The other idea I have is just a 1 button 5g change. Which I might do first. I have the 2 tanks, and right now, I take the old SW from the 150g, and put into the 45g, then dump the old 45g water. The 45g is just some rock and softies. trying to sell it...
But really, it all hinges on finding some nice containers that one wouldnt mind having in the living quarters. Or some ideas for hiding them?

Help me reclaim my dining room hahaha

kien
12-18-2009, 10:09 PM
Why don't you build something out of glass or acrylic? You could build either a tall container or a long container and then light it with funky neon lights and turn it into a laval lamp or something.

mark
12-18-2009, 10:17 PM
Go to a plastic tank supplier (eg here (http://www.innovativeplastics.net/)) and you can get a tank of any shape and size then build around it. Tank can be sealed or externally vented to control humidity. ATO through your PLC and floats, level sensors or might be able to find the type of probes used in travel trailers for the black and grey water holding tanks.

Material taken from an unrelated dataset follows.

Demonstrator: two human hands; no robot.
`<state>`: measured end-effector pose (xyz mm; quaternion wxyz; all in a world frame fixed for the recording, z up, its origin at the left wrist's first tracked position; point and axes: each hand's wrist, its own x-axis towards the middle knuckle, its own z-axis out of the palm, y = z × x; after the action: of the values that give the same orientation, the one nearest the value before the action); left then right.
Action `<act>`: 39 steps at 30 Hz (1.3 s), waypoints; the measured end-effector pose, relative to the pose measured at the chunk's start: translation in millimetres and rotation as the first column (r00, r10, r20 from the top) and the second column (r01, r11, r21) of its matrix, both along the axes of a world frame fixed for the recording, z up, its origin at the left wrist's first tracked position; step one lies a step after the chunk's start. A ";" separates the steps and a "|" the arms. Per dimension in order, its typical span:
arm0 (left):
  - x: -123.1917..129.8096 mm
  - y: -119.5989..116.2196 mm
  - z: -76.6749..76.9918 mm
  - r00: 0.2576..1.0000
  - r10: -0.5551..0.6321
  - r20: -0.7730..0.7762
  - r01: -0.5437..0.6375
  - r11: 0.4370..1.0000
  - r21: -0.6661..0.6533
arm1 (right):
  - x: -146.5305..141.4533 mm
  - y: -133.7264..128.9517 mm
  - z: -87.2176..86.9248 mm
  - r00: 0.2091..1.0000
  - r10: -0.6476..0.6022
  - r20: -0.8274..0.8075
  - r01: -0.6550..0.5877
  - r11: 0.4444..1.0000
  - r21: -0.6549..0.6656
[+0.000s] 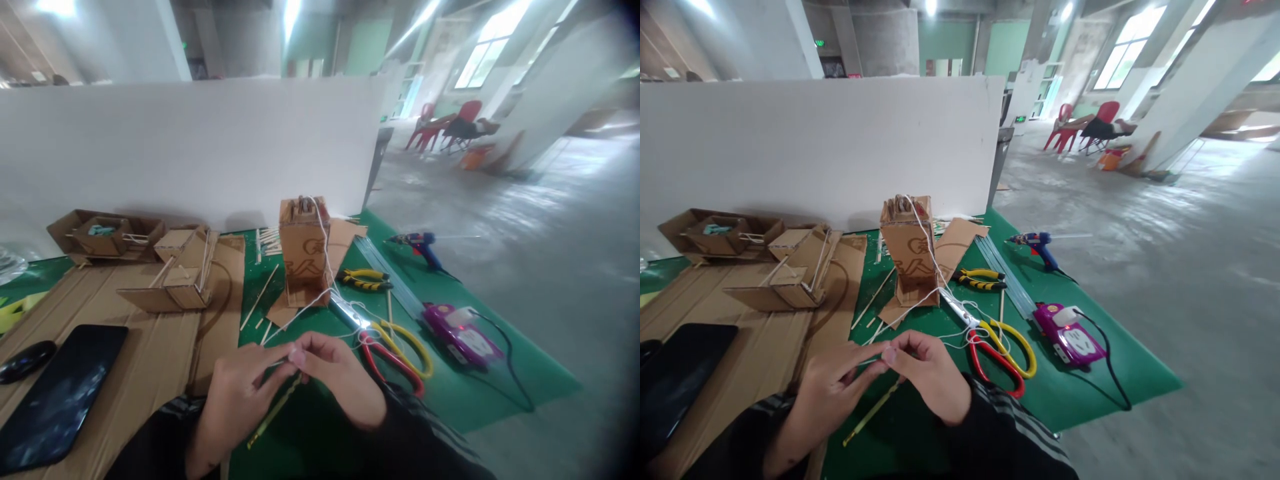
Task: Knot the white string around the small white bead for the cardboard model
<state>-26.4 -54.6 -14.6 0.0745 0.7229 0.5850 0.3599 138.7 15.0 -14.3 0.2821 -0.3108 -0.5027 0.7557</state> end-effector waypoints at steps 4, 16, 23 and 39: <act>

An idea, I had a bunch of the plastic storage totes (about the 20g size) I wanted to get out of sight so I built a bench over them. Have about 10 of them along one wall.

http://i67.photobucket.com/albums/h316/das75/PC180005.jpg

ScubaSteve
12-19-2009, 12:14 AM
I use two rectangular 10 gallon Nalgene vessels that I ordered from Fisher Scientific and they fit perfectly under my stand. The have them in sizes all the way up to like 50 gallons I think. You can find square vessels in almost any dimension you are looking for... so in a cabinet of some sort?

Nalgene is expensive but it won't leach. Otherwise get a good polyethylene vessel. Be careful of some of the cheaper vessels as they leach phosphates and other nasty stuff (had a problem withthis recently in my lab... who new they did this?). The leaching problem isn't important for drinking water vessels but it makes an impact here.